Mortgage stress tests have helped prevent a surge of delinquencies in the face of rapidly rising interest rates, according to new research from the Bank of Canada.
In a research note, central bank staffers analyze the impact of the increasingly stringent stress testing policies adopted by the federal government and the Office of the Superintendent of Financial Institutions (OSFI).
The government has mandated stress tests for all insured mortgages since 2016, expanding an existing policy that required stress tests for only certain types of loans.
In 2018, OSFI began requiring lenders to stress test low-ratio, fixed-rate mortgages — a requirement that was later tightened.
Bank of Canada researchers concluded that the OSFI stress testing requirements affected mortgage borrowing, housing prices and households’ financial resilience.
“The 2018 mortgage stress tests — a policy implemented for uninsured mortgages — improved credit quality across the entire mortgage portfolio, as intended. But it also had broader implications since it led to lower mortgage credit and house price growth,” the research paper said.

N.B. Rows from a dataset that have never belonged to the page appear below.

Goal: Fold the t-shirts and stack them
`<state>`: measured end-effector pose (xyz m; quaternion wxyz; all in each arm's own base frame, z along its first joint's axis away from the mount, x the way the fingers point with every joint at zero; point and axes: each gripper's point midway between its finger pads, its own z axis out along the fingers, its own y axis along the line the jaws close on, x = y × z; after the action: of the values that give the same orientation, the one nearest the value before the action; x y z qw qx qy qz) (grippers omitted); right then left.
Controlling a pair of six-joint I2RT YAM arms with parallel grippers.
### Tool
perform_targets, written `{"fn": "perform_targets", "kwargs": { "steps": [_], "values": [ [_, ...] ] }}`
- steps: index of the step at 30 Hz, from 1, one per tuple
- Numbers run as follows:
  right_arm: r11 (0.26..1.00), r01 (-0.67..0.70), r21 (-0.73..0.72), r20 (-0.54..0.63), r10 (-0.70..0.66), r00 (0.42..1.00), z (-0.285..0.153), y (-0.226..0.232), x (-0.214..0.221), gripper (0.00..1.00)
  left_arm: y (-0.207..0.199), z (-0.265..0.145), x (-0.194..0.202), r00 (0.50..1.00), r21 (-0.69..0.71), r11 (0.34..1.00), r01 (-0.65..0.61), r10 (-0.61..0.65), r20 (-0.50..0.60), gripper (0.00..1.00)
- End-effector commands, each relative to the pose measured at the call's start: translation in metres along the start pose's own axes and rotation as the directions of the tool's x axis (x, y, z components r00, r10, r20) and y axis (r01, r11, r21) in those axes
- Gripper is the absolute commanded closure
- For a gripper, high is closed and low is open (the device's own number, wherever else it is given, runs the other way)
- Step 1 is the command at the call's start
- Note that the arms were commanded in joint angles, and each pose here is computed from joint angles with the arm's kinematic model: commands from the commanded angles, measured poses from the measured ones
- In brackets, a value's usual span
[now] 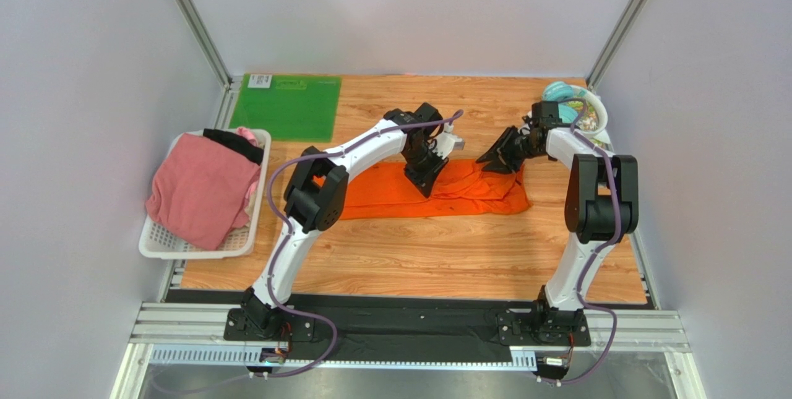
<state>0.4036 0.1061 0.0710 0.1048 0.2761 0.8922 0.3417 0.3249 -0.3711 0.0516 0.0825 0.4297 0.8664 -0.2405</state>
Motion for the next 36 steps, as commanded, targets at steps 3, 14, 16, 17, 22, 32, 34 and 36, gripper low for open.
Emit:
{"fn": "perform_targets", "kwargs": {
  "steps": [3,14,16,17,22,32,34,36],
  "values": [
    [0.998,0.021,-0.059,0.005,-0.021,1.000,-0.003,0.023,-0.008,0.65,-0.018,-0.006,0.007,0.999,0.031,0.999,0.040,-0.040,0.013,0.80],
    [1.000,0.021,0.011,-0.030,-0.021,0.999,0.004,0.003,-0.001,0.65,-0.025,-0.026,-0.006,0.992,0.005,0.997,0.076,-0.076,0.097,0.63],
    [1.000,0.018,0.020,-0.031,-0.018,0.999,0.005,-0.001,0.000,0.65,-0.027,-0.032,-0.009,0.989,0.000,0.997,0.080,-0.080,0.127,0.59],
    [1.000,0.015,0.025,-0.037,-0.014,0.999,0.007,-0.003,0.002,0.65,-0.028,-0.036,-0.013,0.986,0.001,0.997,0.083,-0.082,0.147,0.57],
    [0.999,0.018,0.035,-0.042,-0.016,0.999,0.007,-0.007,0.004,0.65,-0.027,-0.034,-0.015,0.979,-0.005,0.993,0.117,-0.114,0.167,0.53],
    [0.998,0.024,0.065,-0.039,-0.022,0.999,0.001,-0.015,0.007,0.64,-0.016,-0.013,-0.011,0.967,-0.042,0.977,0.207,-0.198,0.157,0.46],
    [0.998,0.021,0.065,-0.044,-0.018,0.999,0.002,-0.017,0.007,0.64,-0.017,-0.012,-0.012,0.967,-0.047,0.977,0.209,-0.199,0.159,0.45],
    [0.998,0.024,0.059,-0.048,-0.021,0.999,0.001,-0.016,0.007,0.64,-0.016,-0.012,-0.014,0.966,-0.051,0.976,0.213,-0.202,0.164,0.45]
  ]
}}
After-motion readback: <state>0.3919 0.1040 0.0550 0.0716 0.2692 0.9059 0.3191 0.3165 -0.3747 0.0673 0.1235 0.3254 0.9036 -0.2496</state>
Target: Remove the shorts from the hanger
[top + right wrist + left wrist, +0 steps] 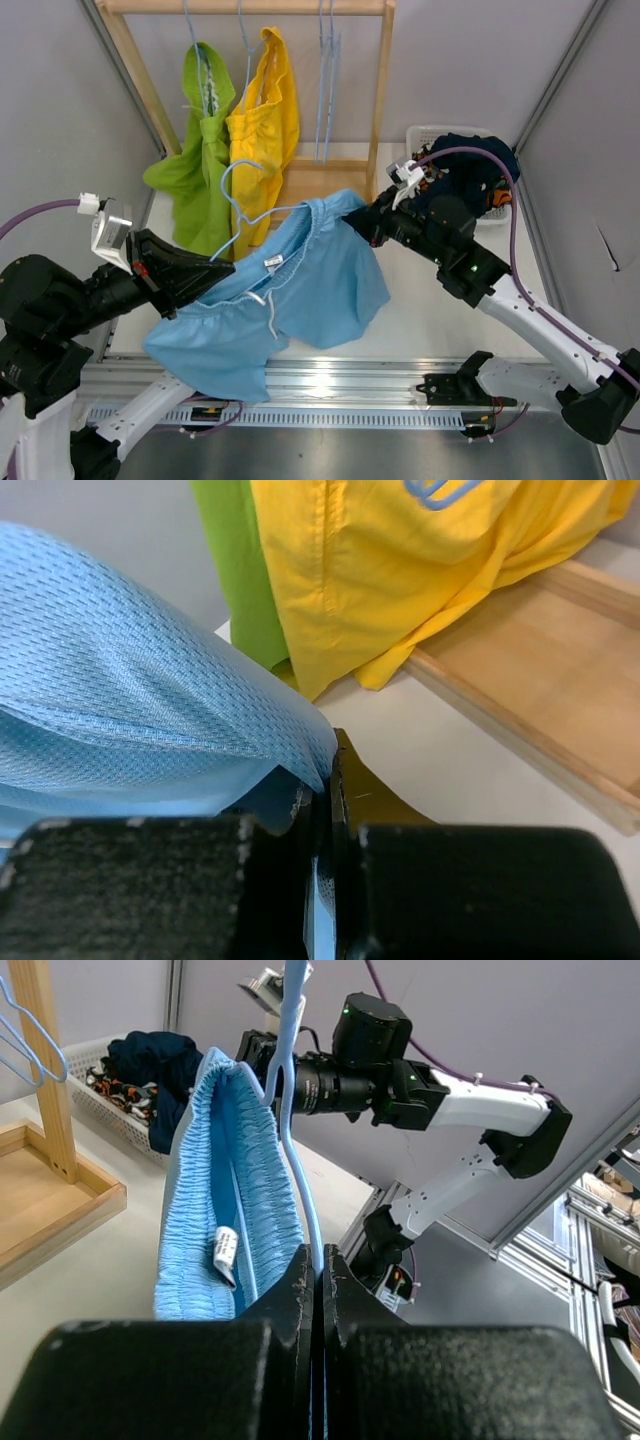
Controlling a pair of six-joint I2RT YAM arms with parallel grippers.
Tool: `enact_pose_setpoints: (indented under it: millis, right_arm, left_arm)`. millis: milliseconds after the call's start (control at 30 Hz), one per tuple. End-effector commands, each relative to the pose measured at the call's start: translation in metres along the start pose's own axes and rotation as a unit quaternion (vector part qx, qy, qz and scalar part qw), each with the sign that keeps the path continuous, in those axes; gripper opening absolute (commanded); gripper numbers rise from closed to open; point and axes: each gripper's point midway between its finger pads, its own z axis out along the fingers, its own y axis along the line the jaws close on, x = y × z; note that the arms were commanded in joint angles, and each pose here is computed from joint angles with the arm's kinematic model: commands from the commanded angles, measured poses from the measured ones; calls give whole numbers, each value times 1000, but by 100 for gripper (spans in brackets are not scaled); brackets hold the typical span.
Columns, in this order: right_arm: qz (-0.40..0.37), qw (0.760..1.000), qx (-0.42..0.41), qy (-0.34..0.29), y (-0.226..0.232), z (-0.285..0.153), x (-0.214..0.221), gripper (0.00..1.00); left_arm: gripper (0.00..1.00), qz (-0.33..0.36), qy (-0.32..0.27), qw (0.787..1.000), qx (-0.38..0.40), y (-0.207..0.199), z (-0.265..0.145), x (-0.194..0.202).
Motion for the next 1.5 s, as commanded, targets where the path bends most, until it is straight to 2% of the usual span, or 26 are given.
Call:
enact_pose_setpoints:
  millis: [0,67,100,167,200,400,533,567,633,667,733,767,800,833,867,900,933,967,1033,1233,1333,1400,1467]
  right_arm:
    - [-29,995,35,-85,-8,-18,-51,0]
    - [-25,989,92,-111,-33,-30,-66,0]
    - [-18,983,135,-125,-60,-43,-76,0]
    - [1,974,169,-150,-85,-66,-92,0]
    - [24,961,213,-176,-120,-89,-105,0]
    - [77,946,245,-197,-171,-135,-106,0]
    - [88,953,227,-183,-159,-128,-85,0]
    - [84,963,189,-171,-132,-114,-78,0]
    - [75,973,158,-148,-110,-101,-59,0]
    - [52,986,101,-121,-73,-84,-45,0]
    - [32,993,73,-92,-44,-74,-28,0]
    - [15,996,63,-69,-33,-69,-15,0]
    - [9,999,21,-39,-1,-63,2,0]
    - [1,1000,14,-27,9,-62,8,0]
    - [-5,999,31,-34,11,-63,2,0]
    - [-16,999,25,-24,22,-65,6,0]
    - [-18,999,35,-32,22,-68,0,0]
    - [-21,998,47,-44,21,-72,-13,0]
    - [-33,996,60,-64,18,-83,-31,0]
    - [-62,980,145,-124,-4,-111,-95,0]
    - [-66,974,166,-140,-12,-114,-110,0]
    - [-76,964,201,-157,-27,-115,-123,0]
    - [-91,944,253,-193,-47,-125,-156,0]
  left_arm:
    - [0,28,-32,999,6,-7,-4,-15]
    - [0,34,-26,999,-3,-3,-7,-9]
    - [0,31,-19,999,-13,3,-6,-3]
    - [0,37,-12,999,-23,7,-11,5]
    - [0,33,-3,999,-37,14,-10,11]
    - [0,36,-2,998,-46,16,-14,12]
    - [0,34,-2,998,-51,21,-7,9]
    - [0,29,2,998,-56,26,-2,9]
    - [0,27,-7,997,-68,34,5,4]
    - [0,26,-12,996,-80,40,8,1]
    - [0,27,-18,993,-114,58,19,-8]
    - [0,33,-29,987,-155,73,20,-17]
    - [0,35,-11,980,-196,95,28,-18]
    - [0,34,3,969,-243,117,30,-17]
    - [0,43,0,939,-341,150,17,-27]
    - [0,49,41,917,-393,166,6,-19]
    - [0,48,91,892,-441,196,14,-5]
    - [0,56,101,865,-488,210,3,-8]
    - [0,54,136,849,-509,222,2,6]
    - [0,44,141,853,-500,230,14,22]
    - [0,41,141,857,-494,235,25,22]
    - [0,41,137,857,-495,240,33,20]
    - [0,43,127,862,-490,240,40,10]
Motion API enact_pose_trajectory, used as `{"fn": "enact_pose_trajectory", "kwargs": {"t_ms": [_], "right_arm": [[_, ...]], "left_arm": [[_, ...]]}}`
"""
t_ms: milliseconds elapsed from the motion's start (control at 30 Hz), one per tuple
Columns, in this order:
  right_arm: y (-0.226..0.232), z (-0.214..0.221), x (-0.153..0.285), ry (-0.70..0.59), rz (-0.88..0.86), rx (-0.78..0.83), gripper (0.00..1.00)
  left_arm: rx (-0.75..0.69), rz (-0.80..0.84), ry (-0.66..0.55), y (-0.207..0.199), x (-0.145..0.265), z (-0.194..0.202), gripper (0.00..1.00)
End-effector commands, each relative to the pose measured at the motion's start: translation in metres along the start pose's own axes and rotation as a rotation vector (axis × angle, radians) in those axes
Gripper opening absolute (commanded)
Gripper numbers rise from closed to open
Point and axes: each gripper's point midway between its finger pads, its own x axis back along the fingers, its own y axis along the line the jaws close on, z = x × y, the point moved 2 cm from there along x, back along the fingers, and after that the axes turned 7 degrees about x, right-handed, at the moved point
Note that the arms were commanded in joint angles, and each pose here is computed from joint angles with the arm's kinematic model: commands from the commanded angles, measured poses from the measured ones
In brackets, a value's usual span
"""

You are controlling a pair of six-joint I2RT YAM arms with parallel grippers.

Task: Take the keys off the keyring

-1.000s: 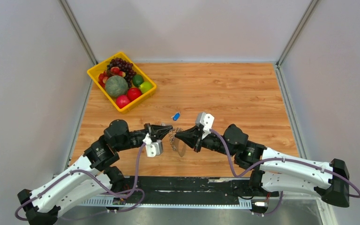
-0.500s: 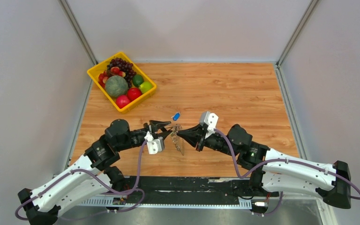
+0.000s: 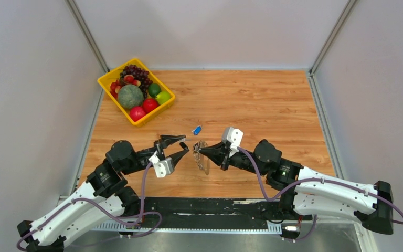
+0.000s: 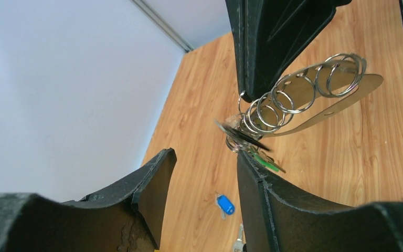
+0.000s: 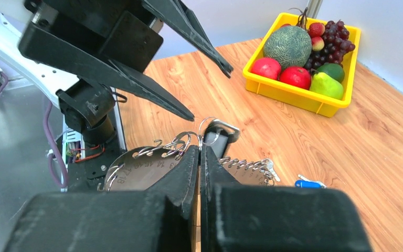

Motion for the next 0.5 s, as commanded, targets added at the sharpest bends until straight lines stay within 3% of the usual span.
{"fn": "enact_pose_trajectory", "kwargs": {"t_ms": [0, 133, 300, 467], "right_arm": [[0.001, -0.009, 0.003, -0.026, -0.013, 0.027, 0.0], [0.004, 0.0, 0.004, 0.005, -0.03, 0.032, 0.0], [0.007, 0.006, 0.006, 0.028, -0.053, 0.037, 0.0], [0.009, 0.009, 0.007, 0.048, -0.063, 0.037, 0.0]], "left_arm": [[0.015, 0.039, -0.074, -0.006, 0.002, -0.016, 0.59], [0.014, 0.131, -0.063, -0.017, 0.006, -0.022, 0.62], [0.016, 0.253, -0.028, -0.031, 0.006, -0.021, 0.56], [0.036, 0.267, -0.032, -0.032, 0.004, -0.023, 0.51]]}}
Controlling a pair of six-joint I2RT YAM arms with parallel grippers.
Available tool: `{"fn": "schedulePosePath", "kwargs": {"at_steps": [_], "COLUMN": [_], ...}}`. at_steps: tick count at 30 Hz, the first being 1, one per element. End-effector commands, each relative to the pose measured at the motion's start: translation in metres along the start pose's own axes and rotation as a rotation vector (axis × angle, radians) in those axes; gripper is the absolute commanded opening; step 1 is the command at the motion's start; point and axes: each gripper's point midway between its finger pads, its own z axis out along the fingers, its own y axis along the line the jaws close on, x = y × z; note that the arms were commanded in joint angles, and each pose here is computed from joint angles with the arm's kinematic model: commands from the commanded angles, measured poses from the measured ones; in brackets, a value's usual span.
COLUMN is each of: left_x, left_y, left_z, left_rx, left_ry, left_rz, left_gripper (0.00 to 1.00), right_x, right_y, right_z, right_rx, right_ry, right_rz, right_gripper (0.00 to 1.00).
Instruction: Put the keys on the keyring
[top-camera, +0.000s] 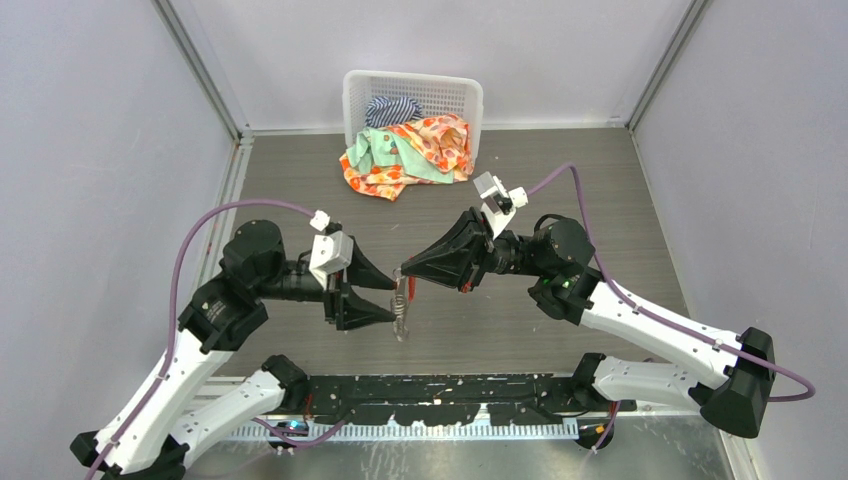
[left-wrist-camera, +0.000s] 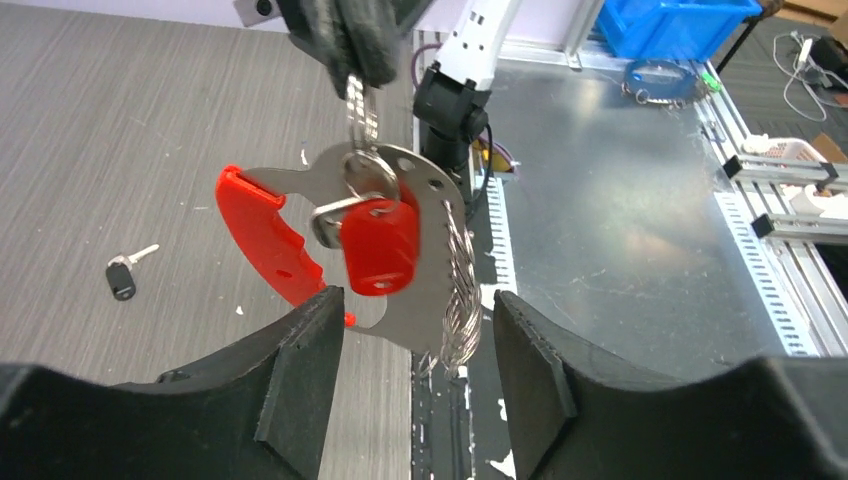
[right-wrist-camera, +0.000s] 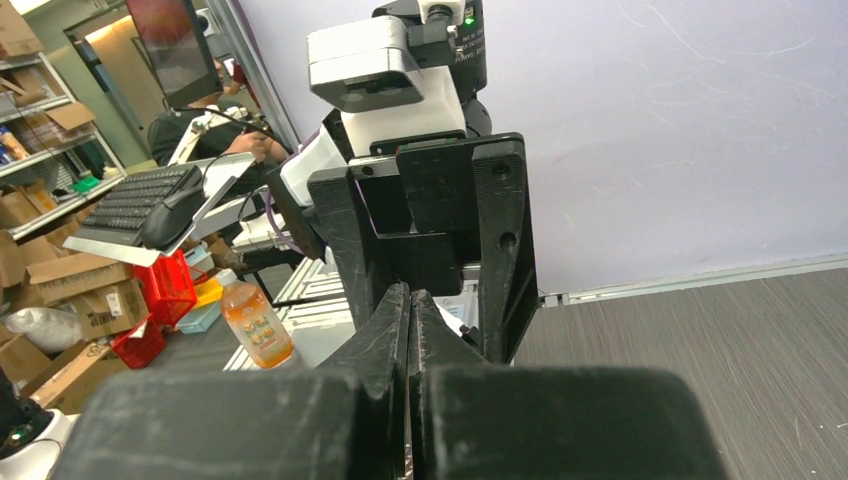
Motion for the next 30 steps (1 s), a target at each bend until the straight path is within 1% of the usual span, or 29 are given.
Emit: {"fn": "schedulePosePath", "kwargs": {"at_steps": [1, 4, 7, 9, 11, 14, 17, 20, 25, 29, 30], "left_x": [-0.005, 0.001, 0.006, 0.003, -0.003, -0.01, -0.01, -0.011, -0.014, -0.017, -0.018], "left_y": [-0.02, -0.014, 0.003, 0.017, 0.022, 0.021, 0.02, 0.019, 0.018, 0.013, 0.012], "left_z": [-0.01, -0.013, -0.013, -0.01, -0.007, 0.0, 0.004, 0.005, 0.007, 0.007, 0.006], "left_rx": [0.068, 0.034, -0.047, -0.104, -0.121, -0.103, -0.088, -0.075, -0.068, -0.043, -0.035], "left_ry": [0.011, 0.035, 0.053, 0.043, 0.015, -0.021, -0.028, -0.038, -0.054, -0.066, -0.069], "left_rz": [0.111, 0.145, 0.182, 0.186, 0.152, 0.05, 0.017, 0.005, -0.006, -0.014, -0.014], "left_gripper": [0.59, 0.59, 0.56, 0.53, 0.52, 0.52, 0.52, 0.49, 0.37, 0.31, 0.28], "right_x": [-0.036, -0.035, -0.035, -0.035, -0.035, -0.035, -0.034, -0.034, -0.032, -0.03, -0.03], "right_y": [0.026, 0.027, 0.027, 0.026, 0.025, 0.024, 0.023, 0.024, 0.023, 0.022, 0.022], "right_z": [0.002, 0.002, 0.003, 0.004, 0.004, 0.005, 0.005, 0.004, 0.005, 0.005, 0.005], "right_rx": [-0.07, -0.078, -0.086, -0.086, -0.082, -0.08, -0.079, -0.078, -0.08, -0.079, -0.078], "right_ry": [-0.081, -0.081, -0.082, -0.087, -0.09, -0.091, -0.09, -0.091, -0.086, -0.082, -0.082], "right_rz": [-0.065, -0.06, -0.053, -0.049, -0.048, -0.047, -0.043, -0.043, -0.038, -0.034, -0.034], "right_gripper": [0.01, 0.01, 0.01, 0.01, 0.01, 0.01, 0.01, 0.01, 0.01, 0.01, 0.01]}}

“Overall, we find that this change successfully slowed down the credit and house price booms. Areas more exposed to the 2018 policy experienced a more pronounced decline in the number of mortgages originated, average mortgage size and aggregate growth in local house prices than less exposed locations did,” it said.
Additionally, the paper found that, while the expanded 2016 stress testing “improved the credit quality of new borrowers,” it didn’t do much to curb the strength of credit and housing markets.
“The 2016 mortgage stress tests — a policy implemented only for insured mortgages — resulted in an improvement in standard measures of credit quality for new mortgages, such as credit scores and the distribution of loan-to-value and debt service ratios. However, due to its narrow scope, this policy had a limited impact on the mortgage market because it did not contribute to slowing down growth in mortgage credit and house prices in Canada,” the paper said.
Still, the research found that the 2016 expansion of stress testing helped guard against higher delinquencies as interest rates rose.
“While the 2016 policy did not manage to halt the credit boom in Canada, it did enhance the credit quality of high-ratio mortgage borrowers, as evidenced by a subdued increase in delinquencies,” the paper said.
“Following the rise in the Canadian policy interest rate, geographical areas more exposed to the 2016 policy experienced a lower increase in credit delinquencies than less exposed areas did,” the paper said. “This difference is particularly pronounced for delinquencies on credit cards and auto loans and for borrowers holding mortgages with LTV ratios above 80%.”
And, while some borrowers may have turned to alternative lenders for mortgages in response to the 2016 policy shift, the researchers found that the expansion of stress testing for insured mortgages, “bolstered the overall resilience of the system… Consequently, mortgage rate stress tests have fortified the ability of borrowers, especially those with high-ratio mortgages, to better navigate significant increases in mortgage payments.”
Overall, the research concluded that mortgage stress tests have helped to promote financial stability and “ensure households can manage increases in mortgage payments without falling behind on their credit obligations, even amid challenging economic conditions.”